Proof of correctness
In what follows, let T be an arbitrary binary tree on taxon set S and t be an arbitrary binary tree on taxon set R \(\subseteq\) S. Let \(T'\) denote the tree returned by OCTAL given T and t. We set \(r=RF(T|_R,t)\). As we have noted, OCTAL returns a binary tree \(T'\) that is an S-completion of t. Hence, to prove that OCTAL solves the RF Optimal Tree Completion problem exactly, we only need to establish that \(RF(T,T')\) is the smallest possible of all binary trees on leaf set S that are S-completions of t. While the algorithm works by adding a single leaf at a time, we use two types of subtrees, denoted as superleaves (see Fig. 2), to aid in the proof of correctness.
Definition 1
The backbone of T with respect to t is the set of edges in T that are on a path between two leaves in R.
Definition 2
A superleaf of T with respect t is a rooted group of leaves from \(S \setminus R\) that is attached to an edge in the backbone of T. In particular, each superleaf is rooted at the node that is incident to one of the edges in the backbone
Definition 3
There are exactly two types of superleaves, Type I and Type II:
-
1
A superleaf is a Type I superleaf if the edge e in the backbone to which the superleaf is attached is a shared edge in \(T|_R\) and t. It follows then that a superleaf X is a Type I superleaf if and only if there exists a bipartition A|B in \(C(t) \cap C(T|_R)\) where \(A|(B \cup X)\) and \((A \cup X)|B\) are both in \(C(T|_{R \cup X})\).
-
2
A superleaf is a Type II superleaf if the edge e in the backbone to which the superleaf is attached is a unique edge in \(T|_R\) and t. It follows that a superleaf X is a Type II superleaf if and only if for any bipartition A|B such that \(A|(B \cup X)\) and \((A \cup X)|B\) are both in \(C(T|_{R \cup X})\), \(A|B \not \in C(t)\).

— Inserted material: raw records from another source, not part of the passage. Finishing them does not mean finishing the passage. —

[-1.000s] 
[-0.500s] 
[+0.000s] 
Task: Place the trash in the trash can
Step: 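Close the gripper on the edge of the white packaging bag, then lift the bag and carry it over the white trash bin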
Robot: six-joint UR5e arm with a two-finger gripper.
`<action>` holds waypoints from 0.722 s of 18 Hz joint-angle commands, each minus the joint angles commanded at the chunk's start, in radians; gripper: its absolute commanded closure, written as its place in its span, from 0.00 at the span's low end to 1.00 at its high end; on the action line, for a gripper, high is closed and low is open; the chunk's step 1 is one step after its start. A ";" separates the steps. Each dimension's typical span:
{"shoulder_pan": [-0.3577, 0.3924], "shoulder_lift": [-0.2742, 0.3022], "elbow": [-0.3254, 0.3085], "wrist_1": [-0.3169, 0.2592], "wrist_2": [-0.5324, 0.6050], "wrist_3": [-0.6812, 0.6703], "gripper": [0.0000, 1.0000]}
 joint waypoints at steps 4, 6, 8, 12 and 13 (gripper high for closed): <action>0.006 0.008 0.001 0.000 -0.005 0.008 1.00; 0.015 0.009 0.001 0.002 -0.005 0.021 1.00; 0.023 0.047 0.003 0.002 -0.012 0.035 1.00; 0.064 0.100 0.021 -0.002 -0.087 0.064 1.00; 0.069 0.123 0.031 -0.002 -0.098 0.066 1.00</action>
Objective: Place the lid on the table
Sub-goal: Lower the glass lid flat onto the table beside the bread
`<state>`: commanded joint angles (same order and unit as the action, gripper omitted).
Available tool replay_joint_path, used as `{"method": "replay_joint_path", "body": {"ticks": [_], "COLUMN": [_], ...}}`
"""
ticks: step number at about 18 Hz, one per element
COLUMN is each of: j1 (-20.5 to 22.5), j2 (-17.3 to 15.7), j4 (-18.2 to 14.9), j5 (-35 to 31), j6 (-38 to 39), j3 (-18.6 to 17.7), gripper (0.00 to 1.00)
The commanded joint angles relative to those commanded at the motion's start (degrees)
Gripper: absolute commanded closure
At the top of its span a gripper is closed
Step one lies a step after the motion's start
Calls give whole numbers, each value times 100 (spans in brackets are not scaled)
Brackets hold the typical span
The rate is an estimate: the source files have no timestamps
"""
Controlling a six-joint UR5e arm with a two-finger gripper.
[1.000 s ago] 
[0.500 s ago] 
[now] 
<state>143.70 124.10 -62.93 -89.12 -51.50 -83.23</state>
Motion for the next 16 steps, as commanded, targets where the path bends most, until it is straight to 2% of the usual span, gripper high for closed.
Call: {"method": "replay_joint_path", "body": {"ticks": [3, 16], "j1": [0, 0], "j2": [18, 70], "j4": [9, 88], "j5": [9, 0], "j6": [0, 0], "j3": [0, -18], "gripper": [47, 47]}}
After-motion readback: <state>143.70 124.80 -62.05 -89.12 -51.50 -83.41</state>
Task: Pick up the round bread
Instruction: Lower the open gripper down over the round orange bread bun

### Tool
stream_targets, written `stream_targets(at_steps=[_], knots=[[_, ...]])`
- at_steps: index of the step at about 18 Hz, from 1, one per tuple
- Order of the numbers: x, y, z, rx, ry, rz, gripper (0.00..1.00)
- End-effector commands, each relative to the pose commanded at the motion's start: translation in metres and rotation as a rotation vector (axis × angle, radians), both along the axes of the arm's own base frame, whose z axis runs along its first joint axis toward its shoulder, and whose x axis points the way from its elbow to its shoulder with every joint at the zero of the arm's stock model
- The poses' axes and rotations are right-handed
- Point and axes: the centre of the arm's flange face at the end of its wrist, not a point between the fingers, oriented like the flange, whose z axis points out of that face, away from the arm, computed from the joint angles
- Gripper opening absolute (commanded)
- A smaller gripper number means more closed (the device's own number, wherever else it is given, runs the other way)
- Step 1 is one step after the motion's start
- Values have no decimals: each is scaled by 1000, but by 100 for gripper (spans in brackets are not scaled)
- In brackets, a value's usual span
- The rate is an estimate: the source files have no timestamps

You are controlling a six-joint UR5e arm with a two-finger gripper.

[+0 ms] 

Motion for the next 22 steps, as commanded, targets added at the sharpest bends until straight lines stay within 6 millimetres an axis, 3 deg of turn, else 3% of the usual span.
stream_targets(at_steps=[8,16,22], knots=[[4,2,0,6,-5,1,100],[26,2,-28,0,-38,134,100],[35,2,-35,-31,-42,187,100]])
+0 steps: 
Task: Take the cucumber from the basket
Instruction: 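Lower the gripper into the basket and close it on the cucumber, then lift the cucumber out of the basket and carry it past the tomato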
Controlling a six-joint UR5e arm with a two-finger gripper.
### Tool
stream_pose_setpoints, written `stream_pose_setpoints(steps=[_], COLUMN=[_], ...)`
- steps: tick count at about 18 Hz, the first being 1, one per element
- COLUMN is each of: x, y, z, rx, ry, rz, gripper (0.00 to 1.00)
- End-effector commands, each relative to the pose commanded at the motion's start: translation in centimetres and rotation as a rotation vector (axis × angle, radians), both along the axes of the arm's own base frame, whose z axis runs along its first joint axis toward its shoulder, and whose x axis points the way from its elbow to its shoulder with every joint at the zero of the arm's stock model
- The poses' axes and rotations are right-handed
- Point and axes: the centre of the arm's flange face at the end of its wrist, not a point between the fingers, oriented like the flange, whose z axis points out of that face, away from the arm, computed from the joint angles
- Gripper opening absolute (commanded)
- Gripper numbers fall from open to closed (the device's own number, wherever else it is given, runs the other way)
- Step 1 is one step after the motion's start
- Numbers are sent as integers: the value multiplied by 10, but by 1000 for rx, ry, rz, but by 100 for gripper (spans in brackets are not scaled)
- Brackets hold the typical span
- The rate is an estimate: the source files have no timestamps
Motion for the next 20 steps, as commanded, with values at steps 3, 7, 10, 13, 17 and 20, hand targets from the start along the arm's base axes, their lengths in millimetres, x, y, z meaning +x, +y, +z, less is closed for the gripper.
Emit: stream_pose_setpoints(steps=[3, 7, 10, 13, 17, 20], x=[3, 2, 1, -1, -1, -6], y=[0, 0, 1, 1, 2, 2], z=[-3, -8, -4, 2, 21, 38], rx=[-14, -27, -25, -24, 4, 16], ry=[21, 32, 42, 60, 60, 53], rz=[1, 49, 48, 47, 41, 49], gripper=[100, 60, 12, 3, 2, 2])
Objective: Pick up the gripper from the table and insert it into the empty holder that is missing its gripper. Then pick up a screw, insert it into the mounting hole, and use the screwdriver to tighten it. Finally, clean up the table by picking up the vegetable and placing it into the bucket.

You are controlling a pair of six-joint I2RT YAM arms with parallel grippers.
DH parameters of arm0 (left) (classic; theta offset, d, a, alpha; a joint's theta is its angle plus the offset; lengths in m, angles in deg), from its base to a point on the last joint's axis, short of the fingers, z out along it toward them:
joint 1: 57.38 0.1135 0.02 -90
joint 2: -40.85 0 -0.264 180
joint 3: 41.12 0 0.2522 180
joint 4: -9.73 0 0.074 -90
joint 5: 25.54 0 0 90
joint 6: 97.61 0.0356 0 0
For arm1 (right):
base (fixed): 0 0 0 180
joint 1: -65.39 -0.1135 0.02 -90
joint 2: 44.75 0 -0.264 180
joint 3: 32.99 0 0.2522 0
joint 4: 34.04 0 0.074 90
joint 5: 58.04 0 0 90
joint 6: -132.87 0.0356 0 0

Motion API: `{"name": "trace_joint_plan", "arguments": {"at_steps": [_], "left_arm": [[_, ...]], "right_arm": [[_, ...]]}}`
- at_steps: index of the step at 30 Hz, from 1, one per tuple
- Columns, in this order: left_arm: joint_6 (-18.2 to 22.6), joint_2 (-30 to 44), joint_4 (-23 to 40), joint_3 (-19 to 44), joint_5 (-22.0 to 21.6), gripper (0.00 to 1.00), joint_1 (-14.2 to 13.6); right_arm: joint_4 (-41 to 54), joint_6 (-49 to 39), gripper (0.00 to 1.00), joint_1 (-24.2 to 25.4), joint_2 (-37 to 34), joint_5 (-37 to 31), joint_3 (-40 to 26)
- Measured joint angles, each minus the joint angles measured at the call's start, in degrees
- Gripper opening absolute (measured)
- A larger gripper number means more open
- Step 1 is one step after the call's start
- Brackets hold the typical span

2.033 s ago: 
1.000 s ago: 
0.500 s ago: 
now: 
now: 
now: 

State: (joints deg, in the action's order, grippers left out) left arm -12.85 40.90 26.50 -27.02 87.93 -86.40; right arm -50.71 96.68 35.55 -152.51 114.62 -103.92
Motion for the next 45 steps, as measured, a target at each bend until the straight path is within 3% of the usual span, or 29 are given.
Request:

Now we begin our proof by establishing a lower bound on the RF distance to T for all binary S-completions of t.
Lemma 4
Let Y be a Type II superleaf for the pair (T, t), and let \(x \in S \setminus R\). Let \(t^*\) be the result of adding x into t arbitrarily (i.e., we do not attempt to minimize the resulting RF distance). If \(x \not \in Y\), then Y is a Type II superleaf for the pair \((T,t^*)\). Furthermore, if \(x \in Y\), then \(RF(T|_{R \cup \{x\}}, t^*) \ge RF(T|_R,t) +2\).
Proof
It is easy to see that if \(x \not \in Y\), then Y remains a Type II superleaf after x is added to t. Now suppose \(x \in Y\). We will show that we cannot add x into t without increasing the RF distance by at least 2. Since Y is a Type II superleaf, it is attached to a unique edge in \(T|_{R \cup Y}\), and this is the same edge that x is attached to in \(T|_{R \cup \{x\}}\). So suppose that x is added to t by subdividing an arbitrary edge \(e'\) in t with bipartition C|D; note that we do not require that x is added to a shared edge in t. After adding x to t we obtain tree \(t^*\) whose bipartition set includes \(C|(D \cup \{x\})\) and \((C \cup \{x\})|D\). If C|D corresponds to a unique edge relative to t and \(T|_R\), then both of these bipartitions correspond to unique edges relative to \(t^*\) and \(T|_{R \cup \{x\}}\). If C|D corresponds to a shared edge, then at most one of the two new bipartitions can correspond to a shared edge, as otherwise we can derive that Y is a Type I superleaf. Hence, the number of unique edges in t must increase by at least one no matter how we add x to t, where x belongs to a Type II superleaf. Since t is binary, the tree that is created by adding x is binary, so that \(RF(T|_{R \cup \{x\}},t^*) \ge RF(T|_R,t) +2\). \(\square\)
Lemma 5
Let \(T^*\) be an unrooted binary tree that is a S-completion of t. Then \(RF(T^*,T) \ge r+2m\), where \(r=RF(T|_R,t)\) and m is the number of Type II superleaves for the pair (T, t).
Proof
We note that adding a leaf can never reduce the total RF distance. The proof follows from Lemma 4 by induction. \(\square\)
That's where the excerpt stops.